Simon Levy

El ábaco de Shanghai

Con el señor Xi y su ábaco de Shanghai, entendí el poder transformador de sus palabras: para crear el resultado adecuado, hay que encontrar el método correcto.

El golpeteo de la lluvia en el asfalto era incesante. Todo el movimiento en la zona oeste de la avenida había desaparecido conforme al galopante ruido de la tormenta. Mientras corría, la bruma había borrado las embarcaciones hasta el punto de casi tropezar con el recién inaugurado Bund Bull -una copia idéntica del toro salvaje de Wall Street- pero en la zona financiera más importante de China.

Mis pantalones estaban completamente empapados; ya no podía marchar a más velocidad. Me oculté tras una techumbre del primer edificio que encontré en la esquina de la calle Fuzhou con Zhongshan, la calle que asomaba la vista ribereña al famoso paso peatonal que divide -por el río Huang Pu- una parte de la ciudad de Shanghai.

A unos metros, estaba lo que parecía ser un salón alumbrado por una luz muy tenue. Cuando el frío ya calaba mis huesos, crucé la banqueta rápidamente, empujé como pude la puerta y los carrillones de viento de bronce verde que pendían del techo del salón, interrumpieron con sus campanadas, el silencio de aquel salón de paredes tapizadas con frases e imágenes de Mao.

Entonces, él me observó fijamente con una mirada muy poco amigable...

...Sabía ya que estudiaría Derecho. Marcos, había decidido en aquel abril de 1997, entrar a la UNAM. Era mi mejor amigo y no había conocido a nadie mejor que él para las matemáticas y mucho más, para la física. Lograr estudiar con él en Ciudad Universitaria, me motivó y me dió confianza de lograr mi pase.

En la combi siempre hablábamos del Universo, de Einstein y de sus teorías. Así se nos fue el tiempo cuando llegamos al Colegio de Ciencias Matemáticas en la calle de Tenorios para prepararnos rumbo a nuestro examen de admisión. Él me hablaba de Sagan y yo le hablaba de Mao. No soltaba el Baldor y yo seguía leyendo a Deng...

...Me volví a concentrar en su mirada mientras acariciaba su larga barba blanca en señal de análisis. Unos segundos después, dije "Ni hao" y me llamó con su mano. Rápidamente una chica de nombre Sun, se aprestó a traer fomentos de agua caliente, calcetas blancas y una túnica roja para cambiarme en un pequeño cuarto detrás de las mesas del salón.

Me compartió una bebida caliente de color marrón que me esperaba humeando: el famoso Puerh.
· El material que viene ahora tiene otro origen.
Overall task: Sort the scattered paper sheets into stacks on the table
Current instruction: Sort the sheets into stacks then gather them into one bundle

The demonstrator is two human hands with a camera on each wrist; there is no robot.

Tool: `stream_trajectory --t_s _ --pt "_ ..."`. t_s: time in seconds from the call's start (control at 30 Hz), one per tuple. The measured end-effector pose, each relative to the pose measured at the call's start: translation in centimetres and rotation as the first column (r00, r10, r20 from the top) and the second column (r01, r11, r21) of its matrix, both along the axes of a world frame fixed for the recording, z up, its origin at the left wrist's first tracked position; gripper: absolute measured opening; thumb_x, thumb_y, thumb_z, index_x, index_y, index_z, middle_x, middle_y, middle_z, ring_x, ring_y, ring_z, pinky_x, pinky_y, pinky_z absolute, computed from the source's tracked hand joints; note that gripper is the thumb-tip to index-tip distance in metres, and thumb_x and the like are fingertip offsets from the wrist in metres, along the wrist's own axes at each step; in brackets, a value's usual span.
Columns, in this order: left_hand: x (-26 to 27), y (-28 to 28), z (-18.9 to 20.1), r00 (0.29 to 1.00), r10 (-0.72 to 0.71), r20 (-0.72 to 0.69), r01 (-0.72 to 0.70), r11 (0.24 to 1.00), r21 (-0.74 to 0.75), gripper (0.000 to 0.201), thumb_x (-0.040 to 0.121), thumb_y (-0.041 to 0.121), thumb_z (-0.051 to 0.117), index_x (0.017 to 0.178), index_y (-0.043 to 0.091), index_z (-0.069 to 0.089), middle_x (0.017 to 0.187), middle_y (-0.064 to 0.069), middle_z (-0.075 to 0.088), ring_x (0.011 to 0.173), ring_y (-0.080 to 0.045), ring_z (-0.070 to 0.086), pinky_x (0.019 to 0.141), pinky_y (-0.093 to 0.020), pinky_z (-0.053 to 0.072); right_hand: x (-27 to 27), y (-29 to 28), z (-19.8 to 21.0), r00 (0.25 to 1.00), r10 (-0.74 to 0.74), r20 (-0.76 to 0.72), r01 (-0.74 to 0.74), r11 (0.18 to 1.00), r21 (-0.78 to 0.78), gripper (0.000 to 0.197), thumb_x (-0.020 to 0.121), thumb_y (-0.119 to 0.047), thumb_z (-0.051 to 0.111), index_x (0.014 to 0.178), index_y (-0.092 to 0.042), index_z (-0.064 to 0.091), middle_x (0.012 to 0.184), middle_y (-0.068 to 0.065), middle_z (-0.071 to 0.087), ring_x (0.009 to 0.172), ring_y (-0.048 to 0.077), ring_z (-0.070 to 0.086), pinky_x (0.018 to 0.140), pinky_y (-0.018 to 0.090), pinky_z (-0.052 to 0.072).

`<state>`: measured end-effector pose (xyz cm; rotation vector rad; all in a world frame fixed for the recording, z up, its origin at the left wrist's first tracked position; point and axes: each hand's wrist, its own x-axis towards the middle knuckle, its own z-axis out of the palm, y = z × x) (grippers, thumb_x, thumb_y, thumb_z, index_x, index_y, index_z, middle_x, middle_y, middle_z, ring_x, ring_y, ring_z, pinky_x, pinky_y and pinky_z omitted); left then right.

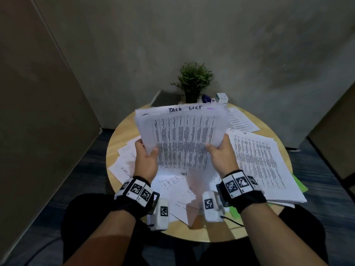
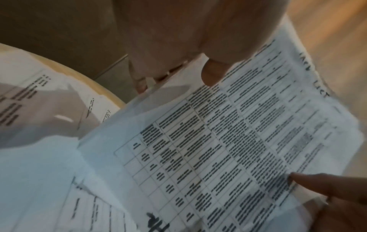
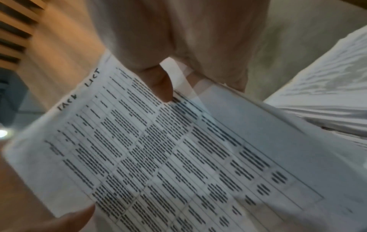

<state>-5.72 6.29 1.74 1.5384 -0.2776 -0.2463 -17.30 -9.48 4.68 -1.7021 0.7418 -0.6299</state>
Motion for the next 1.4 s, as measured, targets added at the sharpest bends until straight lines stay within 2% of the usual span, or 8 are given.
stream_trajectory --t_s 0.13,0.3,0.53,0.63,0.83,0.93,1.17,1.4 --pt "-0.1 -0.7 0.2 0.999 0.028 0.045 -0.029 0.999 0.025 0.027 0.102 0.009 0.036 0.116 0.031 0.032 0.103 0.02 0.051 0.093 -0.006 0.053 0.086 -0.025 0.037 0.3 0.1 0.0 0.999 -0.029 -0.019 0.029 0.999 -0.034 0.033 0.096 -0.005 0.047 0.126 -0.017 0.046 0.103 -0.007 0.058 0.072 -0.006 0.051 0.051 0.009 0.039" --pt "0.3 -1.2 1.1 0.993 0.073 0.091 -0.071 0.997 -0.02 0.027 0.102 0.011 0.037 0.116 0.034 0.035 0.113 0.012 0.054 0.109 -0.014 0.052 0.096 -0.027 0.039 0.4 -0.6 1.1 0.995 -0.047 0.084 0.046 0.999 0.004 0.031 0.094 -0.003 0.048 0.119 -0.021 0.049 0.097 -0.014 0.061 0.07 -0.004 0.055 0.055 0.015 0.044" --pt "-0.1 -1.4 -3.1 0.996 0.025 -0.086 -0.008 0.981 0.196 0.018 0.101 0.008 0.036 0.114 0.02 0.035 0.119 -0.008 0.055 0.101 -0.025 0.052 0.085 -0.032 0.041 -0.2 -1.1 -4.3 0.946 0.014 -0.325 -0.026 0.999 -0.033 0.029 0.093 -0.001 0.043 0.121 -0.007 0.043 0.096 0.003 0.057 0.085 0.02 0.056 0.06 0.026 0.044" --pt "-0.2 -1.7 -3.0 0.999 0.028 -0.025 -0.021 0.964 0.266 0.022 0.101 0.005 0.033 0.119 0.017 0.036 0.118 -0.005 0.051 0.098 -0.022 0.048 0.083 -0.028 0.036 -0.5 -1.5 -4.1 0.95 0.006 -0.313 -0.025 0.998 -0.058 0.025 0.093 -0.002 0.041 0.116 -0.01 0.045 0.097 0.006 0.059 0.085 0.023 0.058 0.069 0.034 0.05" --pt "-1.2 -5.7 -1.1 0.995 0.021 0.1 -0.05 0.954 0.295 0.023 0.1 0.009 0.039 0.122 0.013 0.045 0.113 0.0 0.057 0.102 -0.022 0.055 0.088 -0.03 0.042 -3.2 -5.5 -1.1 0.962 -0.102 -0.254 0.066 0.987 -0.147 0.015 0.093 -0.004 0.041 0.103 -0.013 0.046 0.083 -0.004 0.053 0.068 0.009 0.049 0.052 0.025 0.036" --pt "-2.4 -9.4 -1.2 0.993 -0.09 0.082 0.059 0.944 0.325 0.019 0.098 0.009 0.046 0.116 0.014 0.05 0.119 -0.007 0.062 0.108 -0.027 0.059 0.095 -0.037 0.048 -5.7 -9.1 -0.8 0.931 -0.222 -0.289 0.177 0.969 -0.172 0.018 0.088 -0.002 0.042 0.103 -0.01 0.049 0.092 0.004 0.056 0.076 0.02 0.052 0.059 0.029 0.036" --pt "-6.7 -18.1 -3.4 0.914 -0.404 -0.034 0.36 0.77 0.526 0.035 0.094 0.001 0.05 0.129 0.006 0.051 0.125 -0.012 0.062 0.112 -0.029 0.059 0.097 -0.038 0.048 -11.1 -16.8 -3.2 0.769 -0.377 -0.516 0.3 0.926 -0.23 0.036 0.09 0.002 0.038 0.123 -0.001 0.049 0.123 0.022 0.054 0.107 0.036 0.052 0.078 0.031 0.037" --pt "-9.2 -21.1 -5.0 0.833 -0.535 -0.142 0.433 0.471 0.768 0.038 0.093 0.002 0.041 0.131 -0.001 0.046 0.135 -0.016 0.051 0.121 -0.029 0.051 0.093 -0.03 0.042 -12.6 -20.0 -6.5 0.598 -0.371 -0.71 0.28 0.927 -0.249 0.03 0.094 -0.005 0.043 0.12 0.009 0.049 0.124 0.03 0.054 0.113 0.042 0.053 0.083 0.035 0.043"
Lo empecé a beber a sorbos y mientras el humo se apoderaba de mi rostro, me percaté -y a la vez confundí- por los adolescentes sentados detrás de sus laptops quienes jugaban con algoritmos, derivadas y funciones, detrás del salón de espera el que pensaba yo, era un salón de té.

Cuando se percató que ya no tenía frío y estaba más calmado -el señor a quienes todos llamaban Xi- me dejó con Sun y regresó a su actividad: levantaba y mostraba un ábaco a los que parecían ser sus alumnos de todas las edades, mientras curiosamente trabajaban en hojas de cálculo desde sus laptops.

"Wèile shî jiéguô zhéngquè, shôuxiān yào kâolü tuīlî" repetían cerca de veinte veces la oración dibujada con gis sobre el pizarrón verde y para confirmar que lo que había entendido era correcto, la voz de mi traductor digital me contestó: "para que el resultado sea correcto, primero importa el razonamiento".

Ese no era definitivamente, un salón de té.

Al ver cómo jóvenes estudiaban matemáticas con adultos mayores, me confundía más. Giré entonces mi cara hacia el ventanal que dejaba ver un anuncio -que al caer la tarde- apareció la denominación "Shanghai Mastery", una de las escuelas de la red de enseñanza de matemáticas, premiada mundialmente en las prueba PISA, donde China, como en muchas otras cosas, tomó el liderazgo mundial.

Mi mente se inundó de recuerdos. 13 años antes, en la Escuela de Ciencias, resolví mis deficiencias de matemáticas y ese día accidentalmente reviví mi época de Coapa en Shanghai.

La lluvia repentinamente se detuvo.

Entonces, volví a mirar el letrero luminoso afuera del salón y apareció en mi mente, el "9420911", mi número de cuenta que el domingo 17 de agosto de 1997 miré en la Gaceta de la UNAM con la palabra "aceptado" y corrí desde el puesto de periódicos al lado de la Iglesia de San Agustín más de quince cuadras, con la enorme emoción de comenzar mi carrera en Ciudad Universitaria.

Con el señor Xi y su ábaco de Shanghai, entendí el poder transformador de sus palabras en mi memoria: para crear el resultado adecuado, hay que encontrar el método correcto.